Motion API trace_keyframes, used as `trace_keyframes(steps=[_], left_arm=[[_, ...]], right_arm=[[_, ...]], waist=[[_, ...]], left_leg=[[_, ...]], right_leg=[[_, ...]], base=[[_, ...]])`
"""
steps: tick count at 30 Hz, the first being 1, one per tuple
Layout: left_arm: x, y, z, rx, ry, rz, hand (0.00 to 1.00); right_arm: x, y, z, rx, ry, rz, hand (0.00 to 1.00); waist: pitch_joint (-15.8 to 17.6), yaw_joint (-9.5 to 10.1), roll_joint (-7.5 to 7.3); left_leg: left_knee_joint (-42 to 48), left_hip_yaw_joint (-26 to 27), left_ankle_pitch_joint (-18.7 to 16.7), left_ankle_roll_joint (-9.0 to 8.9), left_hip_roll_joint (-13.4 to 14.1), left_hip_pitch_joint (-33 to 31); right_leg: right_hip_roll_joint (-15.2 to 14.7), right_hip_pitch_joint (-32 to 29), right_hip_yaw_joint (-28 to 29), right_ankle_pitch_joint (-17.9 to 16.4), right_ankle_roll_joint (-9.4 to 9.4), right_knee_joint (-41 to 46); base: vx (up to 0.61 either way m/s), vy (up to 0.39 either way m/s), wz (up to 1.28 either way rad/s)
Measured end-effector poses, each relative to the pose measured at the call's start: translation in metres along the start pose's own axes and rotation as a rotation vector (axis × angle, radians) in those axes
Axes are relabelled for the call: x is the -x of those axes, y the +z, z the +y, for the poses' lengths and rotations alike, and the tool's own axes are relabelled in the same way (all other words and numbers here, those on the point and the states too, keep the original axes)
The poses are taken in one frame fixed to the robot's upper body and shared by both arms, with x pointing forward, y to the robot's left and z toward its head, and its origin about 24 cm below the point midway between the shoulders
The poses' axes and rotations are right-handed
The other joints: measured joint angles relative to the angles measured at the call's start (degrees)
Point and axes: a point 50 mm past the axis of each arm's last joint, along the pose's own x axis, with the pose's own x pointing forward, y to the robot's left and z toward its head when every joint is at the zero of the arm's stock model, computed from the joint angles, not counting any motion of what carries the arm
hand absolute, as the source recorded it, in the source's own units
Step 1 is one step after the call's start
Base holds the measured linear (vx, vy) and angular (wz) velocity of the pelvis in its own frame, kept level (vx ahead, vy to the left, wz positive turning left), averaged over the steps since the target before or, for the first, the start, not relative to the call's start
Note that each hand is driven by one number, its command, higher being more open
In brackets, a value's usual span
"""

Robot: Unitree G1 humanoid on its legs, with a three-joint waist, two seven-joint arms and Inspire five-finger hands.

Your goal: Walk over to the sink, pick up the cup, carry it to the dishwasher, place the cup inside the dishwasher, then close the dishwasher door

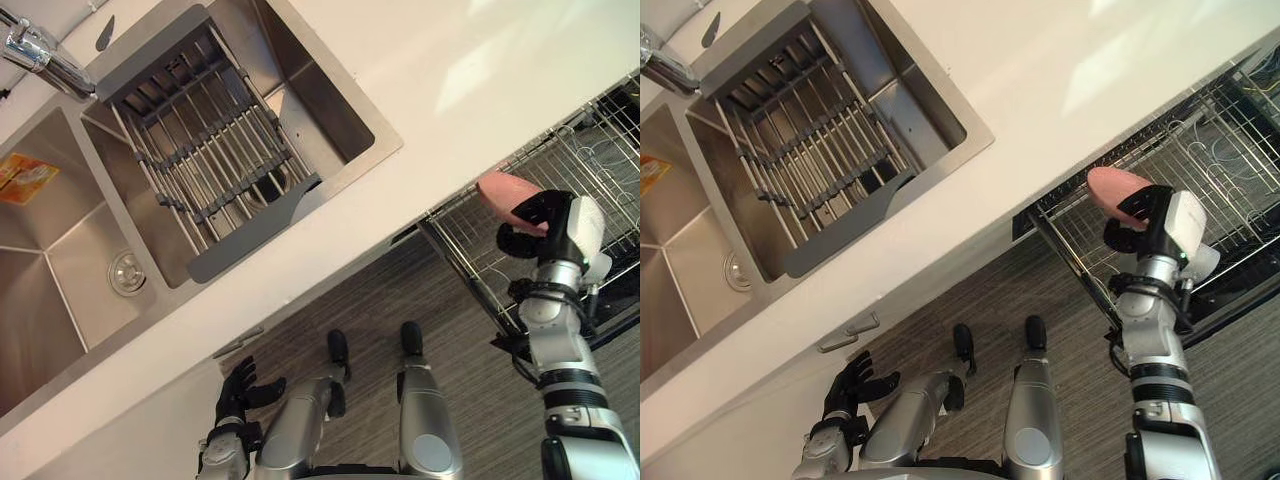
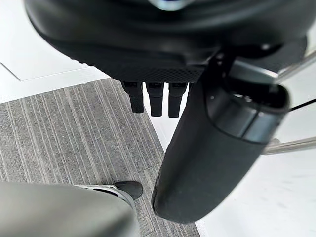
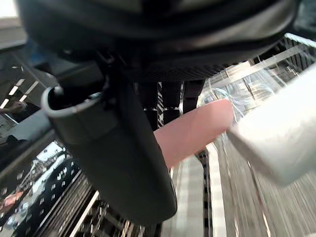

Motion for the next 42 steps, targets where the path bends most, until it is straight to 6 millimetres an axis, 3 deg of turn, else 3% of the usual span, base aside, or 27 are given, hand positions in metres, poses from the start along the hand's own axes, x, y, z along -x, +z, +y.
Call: trace_keyframes(steps=[6,20,21,31,42], left_arm=[[-0.002,0.003,-0.001,0.0,0.002,-0.006,0.9],[-0.003,0.006,-0.001,0.0,0.018,-0.015,0.9],[-0.003,0.006,-0.001,0.0,0.018,-0.015,0.9],[-0.006,0.012,-0.008,0.006,0.004,-0.03,0.9],[-0.006,0.012,-0.008,0.007,0.004,-0.022,0.9]], right_arm=[[0.016,-0.015,0.009,-0.026,0.007,0.075,0.3],[0.018,-0.026,-0.011,-0.083,-0.171,0.163,0.3],[0.018,-0.026,-0.014,-0.096,-0.194,0.169,0.9],[0.023,-0.038,-0.023,-0.13,-0.259,0.243,0.9],[0.027,-0.027,-0.038,-0.243,-0.321,0.206,0.9]], waist=[[0.15,0.29,-0.23],[0.59,0.59,-0.92],[0.59,0.63,-0.92],[0.58,1.14,-0.92],[0.56,1.11,-0.97]], left_leg=[[-0.85,-1.22,0.97,-0.36,0.13,0.0],[-4.44,-1.43,2.88,-1.07,0.41,1.22],[-4.76,-1.38,2.98,-1.19,0.44,1.2],[-5.42,-0.73,3.11,-1.22,0.63,1.38],[-6.11,-0.19,3.1,-1.36,0.65,2.26]], right_leg=[[0.01,0.01,-1.16,-0.13,-0.12,0.41],[0.19,-0.66,-1.53,-0.44,-0.24,1.18],[0.19,-0.87,-1.5,-0.44,-0.25,1.19],[0.3,-1.17,-0.97,-0.44,-0.26,1.18],[0.32,-0.77,-0.75,-0.44,-0.25,1.16]], base=[[-0.02,-0.022,0.11],[0.0,-0.004,0.01],[0.03,-0.012,-0.01],[0.02,-0.007,-0.02],[0.03,-0.006,-0.01]])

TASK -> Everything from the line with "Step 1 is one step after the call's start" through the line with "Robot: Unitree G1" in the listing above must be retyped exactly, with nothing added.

EXERCISE ANSWER ->
Step 1 is one step after the call's start
Base holds the measured linear (vx, vy) and angular (wz) velocity of the pelvis in its own frame, kept level (vx ahead, vy to the left, wz positive turning left), averaged over the steps since the target before or, for the first, the start, not relative to the call's start
Note that each hand is driven by one number, its command, higher being more open
In brackets, a value's usual span
"""

Robot: Unitree G1 humanoid on its legs, with a three-joint waist, two seven-joint arms and Inspire five-finger hands.

No more output will be given for this exercise.